Antoni Üçerler - Os missionários do Japão provinham de diversos países europeus, sendo vários deles italianos, portugueses ou espanhóis. Quando Valignano adotou a abordagem “top-down” (De cima para baixo), ele decidiu trabalhar primeiro e primordialmente com as elites do Japão, a classe dos lordes de guerra e dos samurais, na esperança de que, se eles se convertessem, eles fossem capazes de conduzir seus súditos ao cristianismo. Também foi por essa razão que ele estabeleceu três escolas para treinamento da juventude japonesa e, em 1580, um Colégio de nível superior para formar jesuítas europeus e japoneses em filosofia e teologia. Sem se opor a este fato, diversos outros jesuítas trabalharam com cristãos japoneses comuns em áreas remotas de Kyushu, onde treinavam líderes comunitários para se tornarem catequistas que os auxiliassem em sua obra apostólica.
IHU On-Line - Quais foram as principais dificuldades enfrentadas pelos jesuítas nesse encontro de culturas que teve lugar no Oriente?
Antoni Üçerler - Algumas das principais dificuldades foram as imensas barreiras levantadas pelas línguas japonesa e chinesa, bem como o duro empenho e tempo necessário para entender as culturas do Leste, incluindo as nada familiares tradições do budismo, taoísmo e xintoísmo. De um ponto de vista político, no Japão havia a dificuldade por mim mencionada da guerra civil, enquanto na China existia a dificuldade para os estrangeiros de obterem permissão de entrar e permanecer no país. Os missionários também enfrentaram a hostilidade dos lordes de guerra locais (no Japão), dos hostis mandarins (na China) e dos monges budistas (tanto no Japão como na China).

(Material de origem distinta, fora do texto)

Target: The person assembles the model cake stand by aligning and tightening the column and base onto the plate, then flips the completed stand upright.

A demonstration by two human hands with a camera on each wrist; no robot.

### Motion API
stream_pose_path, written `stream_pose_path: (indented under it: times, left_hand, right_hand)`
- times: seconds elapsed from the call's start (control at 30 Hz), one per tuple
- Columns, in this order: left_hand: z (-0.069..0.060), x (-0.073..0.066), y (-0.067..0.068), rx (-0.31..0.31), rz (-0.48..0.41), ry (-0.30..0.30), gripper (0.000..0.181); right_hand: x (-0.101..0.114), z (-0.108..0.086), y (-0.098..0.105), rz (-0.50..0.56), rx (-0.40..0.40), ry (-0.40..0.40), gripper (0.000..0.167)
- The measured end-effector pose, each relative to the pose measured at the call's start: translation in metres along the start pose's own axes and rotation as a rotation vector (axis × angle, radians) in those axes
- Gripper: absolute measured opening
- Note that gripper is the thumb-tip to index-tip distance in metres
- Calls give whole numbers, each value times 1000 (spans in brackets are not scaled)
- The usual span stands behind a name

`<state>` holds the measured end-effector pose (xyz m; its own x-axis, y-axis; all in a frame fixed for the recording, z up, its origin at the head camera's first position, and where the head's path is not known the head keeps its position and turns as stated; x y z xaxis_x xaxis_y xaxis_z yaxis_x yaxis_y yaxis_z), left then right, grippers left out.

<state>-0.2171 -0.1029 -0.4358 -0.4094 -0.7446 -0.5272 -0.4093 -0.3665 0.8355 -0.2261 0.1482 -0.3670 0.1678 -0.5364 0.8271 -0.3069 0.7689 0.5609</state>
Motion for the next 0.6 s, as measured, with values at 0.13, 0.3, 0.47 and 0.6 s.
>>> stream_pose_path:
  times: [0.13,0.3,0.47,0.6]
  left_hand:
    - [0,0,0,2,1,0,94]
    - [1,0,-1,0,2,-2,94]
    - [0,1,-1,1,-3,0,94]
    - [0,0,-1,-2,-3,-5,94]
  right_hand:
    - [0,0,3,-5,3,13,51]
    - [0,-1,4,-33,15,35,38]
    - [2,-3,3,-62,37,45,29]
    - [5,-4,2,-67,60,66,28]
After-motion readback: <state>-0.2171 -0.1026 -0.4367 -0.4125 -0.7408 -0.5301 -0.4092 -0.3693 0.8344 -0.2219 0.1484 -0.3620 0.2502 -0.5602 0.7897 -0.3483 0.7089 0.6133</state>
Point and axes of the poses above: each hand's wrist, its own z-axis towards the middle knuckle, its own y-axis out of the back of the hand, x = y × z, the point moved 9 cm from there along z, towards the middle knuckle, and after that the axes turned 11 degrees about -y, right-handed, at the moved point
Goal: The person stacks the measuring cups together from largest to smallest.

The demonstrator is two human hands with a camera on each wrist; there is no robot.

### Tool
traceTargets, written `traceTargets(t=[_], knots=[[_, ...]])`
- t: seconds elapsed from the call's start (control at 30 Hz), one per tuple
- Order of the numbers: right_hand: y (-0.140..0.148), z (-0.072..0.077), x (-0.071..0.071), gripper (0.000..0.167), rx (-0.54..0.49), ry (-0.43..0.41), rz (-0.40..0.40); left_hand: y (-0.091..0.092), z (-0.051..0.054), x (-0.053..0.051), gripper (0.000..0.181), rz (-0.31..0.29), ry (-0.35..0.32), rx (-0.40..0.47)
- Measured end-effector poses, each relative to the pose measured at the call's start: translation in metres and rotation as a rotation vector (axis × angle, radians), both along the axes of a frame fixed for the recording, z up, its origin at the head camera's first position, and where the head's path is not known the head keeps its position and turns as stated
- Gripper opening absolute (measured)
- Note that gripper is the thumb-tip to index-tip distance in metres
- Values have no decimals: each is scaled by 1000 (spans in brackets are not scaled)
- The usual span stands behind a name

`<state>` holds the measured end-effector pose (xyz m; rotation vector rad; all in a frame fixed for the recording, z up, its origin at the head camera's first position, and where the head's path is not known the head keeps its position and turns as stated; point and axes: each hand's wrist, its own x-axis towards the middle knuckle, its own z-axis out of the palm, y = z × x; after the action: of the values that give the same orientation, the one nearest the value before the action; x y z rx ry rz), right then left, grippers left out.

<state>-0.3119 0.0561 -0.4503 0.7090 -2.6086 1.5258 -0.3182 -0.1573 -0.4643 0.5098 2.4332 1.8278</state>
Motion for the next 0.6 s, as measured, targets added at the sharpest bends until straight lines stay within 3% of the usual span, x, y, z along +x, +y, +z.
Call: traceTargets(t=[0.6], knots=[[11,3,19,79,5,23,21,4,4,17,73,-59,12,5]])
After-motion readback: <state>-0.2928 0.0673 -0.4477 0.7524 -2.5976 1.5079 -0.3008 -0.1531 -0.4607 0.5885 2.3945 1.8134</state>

IHU On-Line - Até que ponto a missão jesuítica no Oriente funcionou como “ponte”, como elo com o Ocidente?
Antoni Üçerler - Durante a assim chamada “Era das Descobertas” (A época dos descobrimentos), elos intensos foram forjados entre os dois impérios marítimos, o português e o espanhol de um lado, e o Japão e a China do outro. Muitos destes contatos estavam relacionados com o comércio, mas os missionários também já estiveram bem presentes desde o início. Os grupos subsequentes aprenderam o idioma, procuraram entender as culturas e neste processo ofereceram aos povos, tanto japonês como chinês, um relance sobre a cultura e a civilização européias. Ao mesmo tempo, eles compuseram as primeiras gramáticas e dicionários de japonês e chinês em linguagem europeia. Além disso, eles escreveram milhares de cartas e relatórios, muitos dos quais continham informação detalhada sobre geografia, política, costumes, religião, flora, fauna e povos da Ásia. Neste sentido, eles cumpriram a função de “ponte” cultural e humana. Um bom exemplo disso é a história das impressoras missionárias que publicaram livros tanto em língua europeia como asiática.
IHU On-Line - Gostaria de acrescentar algo que não foi questionado?
Antoni Üçerler - Frequentemente é levantada a questão se essas missões foram um “sucesso” ou um “fracasso”. Se considerarmos exclusivamente o número de conversões, então talvez ambas as missões pudessem ser consideradas um “insucesso”. No entanto, nas trocas interculturais e entre crenças nem tudo é quantificável. Quando o Japão fechou definitivamente suas portas ao cristianismo e à ulterior influência estrangeira em 1639, teve início um período de mais de 200 anos de semi-isolamento. Durante este período os cristãos foram brutalmente perseguidos, torturados e executados. E então, uma Igreja subterrânea sobreviveu sem sacerdotes durante todo esse período. Isso significa que as sementes que foram lançadas no Japão (e também na China) se desenvolveram, embora as circunstâncias não lhes permitissem crescer a não ser nas sombras e longe das vistas. Na China, a despeito de múltiplas dificuldades, a comunidade cristã cresceu para vários milhões e os cristãos chineses permanecem como vigorosa e muito comprometida comunidade de crentes. Em seu culto, eles ainda usam várias das palavras que Matteo Ricci por primeiro cunhou, inclusive “Tianzhy” ou “Senhor dos Céus” para Deus.